If you think the care with which the Nats are treating Strasburg is an old and tired story, you can't possibly imagine what's in store for you. This is just beginning. The Nationals plan to limit him to around 170 innings this year, and with each Nationals win, the plan seems crazier and crazier. Strasburg is averaging 5.9 innings per start; at that current pace, he'll get to the 170-inning mark with 16 more starts. If Strasburg pitches every fifth game, he's on pace to reach his limit on September 23.
The Nationals might get creative with the calendar, or they might start pulling Strasburg after five innings, or ... heck, I don't know. They have some sort of plan that isn't "treat him like a normal pitcher until he reaches 170 innings and then chloroform him and stuff him into a steamer trunk." They've been preparing for this.
But no matter how you rejigger the starts and innings from now until the end of the season, it's going to be impossible for the Nationals to both keep their word and allow Strasburg to throw in the playoffs. That doesn't seem like the biggest deal right now because everyone in the Nationals rotation is pitching somewhere between Tom Glavine and Pedro Martinez. Strasburg is just one pitcher in a ridiculously deep rotation.

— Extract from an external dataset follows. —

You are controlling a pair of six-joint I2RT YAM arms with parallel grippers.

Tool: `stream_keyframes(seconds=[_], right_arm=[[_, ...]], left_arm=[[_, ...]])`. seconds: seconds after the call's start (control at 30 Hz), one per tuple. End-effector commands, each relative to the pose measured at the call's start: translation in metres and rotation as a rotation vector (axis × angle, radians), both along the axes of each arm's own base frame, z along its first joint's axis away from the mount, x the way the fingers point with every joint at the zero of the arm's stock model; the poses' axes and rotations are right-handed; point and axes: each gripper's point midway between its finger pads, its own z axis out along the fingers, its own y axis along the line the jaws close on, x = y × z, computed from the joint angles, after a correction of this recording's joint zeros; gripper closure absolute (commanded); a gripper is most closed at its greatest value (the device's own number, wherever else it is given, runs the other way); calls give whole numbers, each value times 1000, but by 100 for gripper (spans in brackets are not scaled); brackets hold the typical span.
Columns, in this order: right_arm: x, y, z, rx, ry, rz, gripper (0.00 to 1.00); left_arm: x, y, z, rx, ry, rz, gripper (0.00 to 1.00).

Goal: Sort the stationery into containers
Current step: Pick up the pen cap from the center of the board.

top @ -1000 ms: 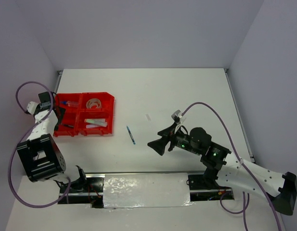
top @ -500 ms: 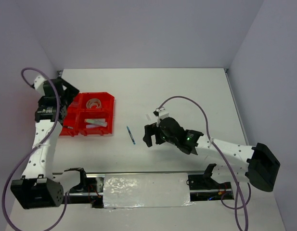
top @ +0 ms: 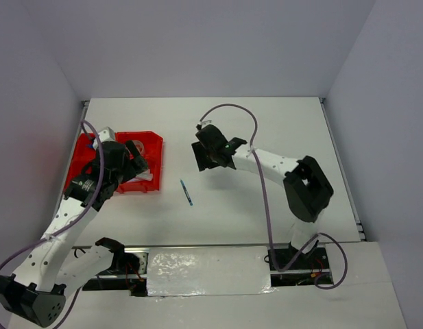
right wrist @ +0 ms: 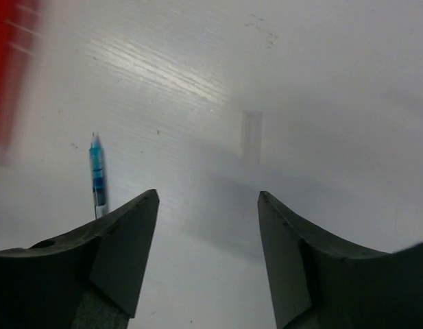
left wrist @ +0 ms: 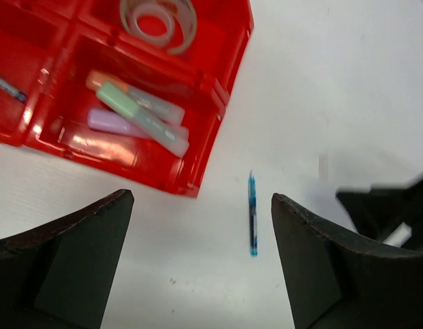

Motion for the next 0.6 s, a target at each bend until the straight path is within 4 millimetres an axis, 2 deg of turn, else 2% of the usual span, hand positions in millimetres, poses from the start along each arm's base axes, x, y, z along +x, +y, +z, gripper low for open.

Here's a prediction, though: Between now and September, something will happen to the rotation. And I'm not just talking about injuries. Just something that makes the Nationals doubt their rotation is filled with equally talented pitchers. Heck, it might not be in a bad way -- this something includes Strasburg throwing 60 consecutive scoreless innings and establishing himself as the alpha-ace. Which means if/when the Nats shut him down, they'll do so knowing that they're hurting their playoff chances.
This makes the impending decision fascinating. You've probably engaged in debates over hypothetical scenarios in your time as a baseball fan. Is it better to win a World Series like the Marlins and suffer through a fire sale, or is it better to have a ten-year stretch of success and the occasional division title without a championship? If the Red Sox had won the World Series in 1990, would it have been worth giving up Jeff Bagwell?
You get to see these how-far-are-you-willing-to-go decisions all of the time when it comes to deadline deals, but the Strasburg innings limit is the first time I can remember a team considering something so drastic with one of their best players. It's a team actively coming down on the side of a short-term/long-term debate that was more of a thought experiment before this season.
The risk is a playoff rotation without Strasburg. The reward is a rotation with Strasburg in it, uninterrupted, for several seasons. The problem is that the reward isn't guaranteed. The Nats are using their best judgment and an organizational consensus, but they aren't messing around with beakers and test tubes. They have to juggle 50 different concerns and 500 different scenarios. I'm glad I'm not Mike Rizzo.
But I am glad I get to watch. I think I'll write a scathing column against each of the possible decisions, just to be an ass. Whatever the Nationals do, it'll be controversial. And it will be fascinating.